Julianne Malveaux’s Commentary

 

THROUGH A SHADED LENS
BY JULIANNE MALVEAUX
                                                         

                                                                                                           

 

            Ooops, I did it again!  I promised myself, six months ago, that I wouldn’t talk reparations with white people.  Why?  They just don’t get it, the argument gets heated, and my blood pressure rises.  And, until more African American people support reparations (the Congressional Black Caucus is not even unanimous on legislation to simply study the issue), the reparations movement is likely to flounder.

 

But last year a Chicago alderman held a set of hearings on reparations, and she followed up her hearings with a conference early this Black History Month. In other cities, and in a couple of states, through books and articles and a working group that includes star lawyers like Johnnie Cochran and Harvard’s Charles Ogletree, the reparations issue is hot, hot, hot.  So what is a good-natured pundit to do but weigh in on an issue that gaining space in the public discourse?

 

            After all, how is it that African Americans are 12 percent of the population and hold just 2 percent of the nation’s wealth?  Part of it has to do with the unequal allocation of goods and services that we bring to the table.  We can’t earn interest if we have no principal.  Once upon a time, when we had put nearly 200 years of labor into our nation, we wanted little more than 40 acres and a mule.  And we got less than that – 40 lashes and the shaft.  We don’t have the wealth because we never had the basis.  Slavery robbed us of the fruits of our labor, but at the same time, the great migration empowered others.  Here is what Dr. Martin Luther King said about the years after slavery:

 

            “In 1863 the Negro was told that he was free as a result of the Emancipation Proclamation being signed by Abraham Lincoln.  But he was not given any land to make that freedom meaningful.  It was something like keeping a person in prison for a number of years and suddenly discovering that this person is not guilty of the crime for which he was convicted.  And you just go up to him and say, “Now you are free,” but you don’t give him any bus fare to get into town.
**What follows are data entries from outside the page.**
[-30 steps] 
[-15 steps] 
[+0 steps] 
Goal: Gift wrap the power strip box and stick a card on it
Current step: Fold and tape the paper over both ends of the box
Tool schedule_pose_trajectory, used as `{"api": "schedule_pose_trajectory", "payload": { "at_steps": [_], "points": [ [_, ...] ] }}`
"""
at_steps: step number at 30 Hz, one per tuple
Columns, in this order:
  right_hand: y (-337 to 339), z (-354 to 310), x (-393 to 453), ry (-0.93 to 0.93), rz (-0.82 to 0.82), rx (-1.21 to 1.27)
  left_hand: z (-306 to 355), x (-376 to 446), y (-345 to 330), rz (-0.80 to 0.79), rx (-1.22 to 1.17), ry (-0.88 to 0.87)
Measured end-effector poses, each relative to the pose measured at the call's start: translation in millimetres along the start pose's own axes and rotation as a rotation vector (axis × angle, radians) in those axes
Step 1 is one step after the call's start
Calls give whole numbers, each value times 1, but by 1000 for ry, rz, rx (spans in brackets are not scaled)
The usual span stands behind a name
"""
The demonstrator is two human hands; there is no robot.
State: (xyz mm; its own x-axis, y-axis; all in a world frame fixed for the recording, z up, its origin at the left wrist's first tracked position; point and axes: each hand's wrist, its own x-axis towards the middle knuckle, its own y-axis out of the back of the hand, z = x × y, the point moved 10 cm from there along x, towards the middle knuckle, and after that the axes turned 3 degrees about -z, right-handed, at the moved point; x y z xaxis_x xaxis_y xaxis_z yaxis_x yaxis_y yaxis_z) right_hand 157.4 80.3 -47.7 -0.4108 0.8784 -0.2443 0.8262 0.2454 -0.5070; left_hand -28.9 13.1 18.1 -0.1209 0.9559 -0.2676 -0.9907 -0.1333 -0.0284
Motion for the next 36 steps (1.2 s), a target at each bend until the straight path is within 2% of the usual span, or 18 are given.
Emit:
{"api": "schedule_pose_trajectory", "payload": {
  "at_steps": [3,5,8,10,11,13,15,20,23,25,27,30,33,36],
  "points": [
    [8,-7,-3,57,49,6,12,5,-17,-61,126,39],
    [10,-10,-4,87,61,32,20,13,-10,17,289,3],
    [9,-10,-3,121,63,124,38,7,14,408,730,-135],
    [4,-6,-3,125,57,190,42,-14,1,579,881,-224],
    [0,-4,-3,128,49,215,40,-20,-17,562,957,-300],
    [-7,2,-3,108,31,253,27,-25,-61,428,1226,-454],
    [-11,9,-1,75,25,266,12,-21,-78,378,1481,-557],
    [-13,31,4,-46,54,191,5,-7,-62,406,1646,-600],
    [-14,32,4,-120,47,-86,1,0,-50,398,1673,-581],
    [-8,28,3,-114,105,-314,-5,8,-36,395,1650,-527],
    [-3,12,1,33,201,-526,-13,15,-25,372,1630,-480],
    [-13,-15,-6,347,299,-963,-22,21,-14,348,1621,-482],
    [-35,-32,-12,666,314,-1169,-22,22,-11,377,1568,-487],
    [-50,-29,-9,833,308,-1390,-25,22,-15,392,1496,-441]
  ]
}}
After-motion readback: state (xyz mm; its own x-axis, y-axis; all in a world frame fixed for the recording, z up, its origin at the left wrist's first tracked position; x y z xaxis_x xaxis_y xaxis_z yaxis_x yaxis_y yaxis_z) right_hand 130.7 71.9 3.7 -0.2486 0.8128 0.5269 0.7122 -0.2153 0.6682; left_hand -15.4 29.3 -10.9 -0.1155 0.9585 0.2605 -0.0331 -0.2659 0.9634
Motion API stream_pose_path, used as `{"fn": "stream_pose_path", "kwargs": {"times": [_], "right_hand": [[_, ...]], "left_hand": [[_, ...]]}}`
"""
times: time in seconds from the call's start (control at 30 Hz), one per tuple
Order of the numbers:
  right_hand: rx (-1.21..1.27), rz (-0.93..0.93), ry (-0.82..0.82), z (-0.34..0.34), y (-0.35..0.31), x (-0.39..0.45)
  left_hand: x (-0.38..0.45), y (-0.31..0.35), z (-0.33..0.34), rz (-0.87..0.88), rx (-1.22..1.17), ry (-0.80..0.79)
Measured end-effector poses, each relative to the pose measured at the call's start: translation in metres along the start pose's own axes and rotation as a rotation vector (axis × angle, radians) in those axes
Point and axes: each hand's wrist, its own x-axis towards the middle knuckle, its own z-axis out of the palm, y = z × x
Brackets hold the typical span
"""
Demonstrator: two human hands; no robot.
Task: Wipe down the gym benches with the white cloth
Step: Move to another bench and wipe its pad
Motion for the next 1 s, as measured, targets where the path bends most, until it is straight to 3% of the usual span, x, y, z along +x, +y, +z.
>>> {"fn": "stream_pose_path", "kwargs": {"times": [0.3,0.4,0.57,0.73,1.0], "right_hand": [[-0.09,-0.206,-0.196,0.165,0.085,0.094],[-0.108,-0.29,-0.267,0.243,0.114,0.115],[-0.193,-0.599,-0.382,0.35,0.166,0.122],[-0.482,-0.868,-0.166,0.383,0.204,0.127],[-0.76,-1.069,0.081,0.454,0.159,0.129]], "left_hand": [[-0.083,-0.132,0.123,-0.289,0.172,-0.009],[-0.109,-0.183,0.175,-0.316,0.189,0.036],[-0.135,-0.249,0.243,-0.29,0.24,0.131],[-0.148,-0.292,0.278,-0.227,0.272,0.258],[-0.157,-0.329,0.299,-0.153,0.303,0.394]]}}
You don’t give him any money to get some clothes to put on his back or to get on his feet again in life.”

 

King goes on to talk about ways our nation supported new immigrants in the post-Civil War years, “At the same time the nation failed to do anything for the black man, through an act of Congress it was giving away millions of acres of land in the West and the Midwest which meant it was willing to undergird its white peasants from Europe with an economic floor.  But not only did it give the land, it built land grant colleges to teach them how to farm.  Not only that, it provided county agents to further their expertise in farming.  And to this very day thousands of these very persons are receiving millions of dollars in federal subsidies every year not to farm.  And these are so often the very people who tell Negroes that they must lift themselves up by their own bootstraps.”

 

            Reparations mean repair, fix, and clean it up.  Why does white America so resist cleaning it up?  I get letters from folks who say, “get over it,” as if the indelible stain of our past is something to get over.  Or notes from folks who tell me that their ancestors fought in the Civil War to free my ancestors and that ought to be enough.  They use strong words; say black folks spit on their sacrifice if we insist on reparations.  They trample on our broken dreams of 40 acres and a mule, and then they say we do not have the right to repair.  We do.

           

            Here is what intrigues me most.  Some folks see the reparations conversation as real and legitimate, or at least not offensive.  Others are ready to throw down and say that any mention of reparations is an affront to them.  I went on Fox News to talk with John Gibson and the conservative David Horowitz about the reparations issue on Monday, and in just 24 hours got about a dozen e-mails, almost divided 50-50. The white folks thought me angry and rabid, the black folks thought me reasonable and focused.  How could two groups of folks see the same conversation so differently?  Part of it has to do with the fact that some ears close and eyes narrow when the word “reparations” is mentioned.  Do they think there is no reason to fix, repair, or make amends?  Or, do they think that all is right between African Americans and whites in the 21st century?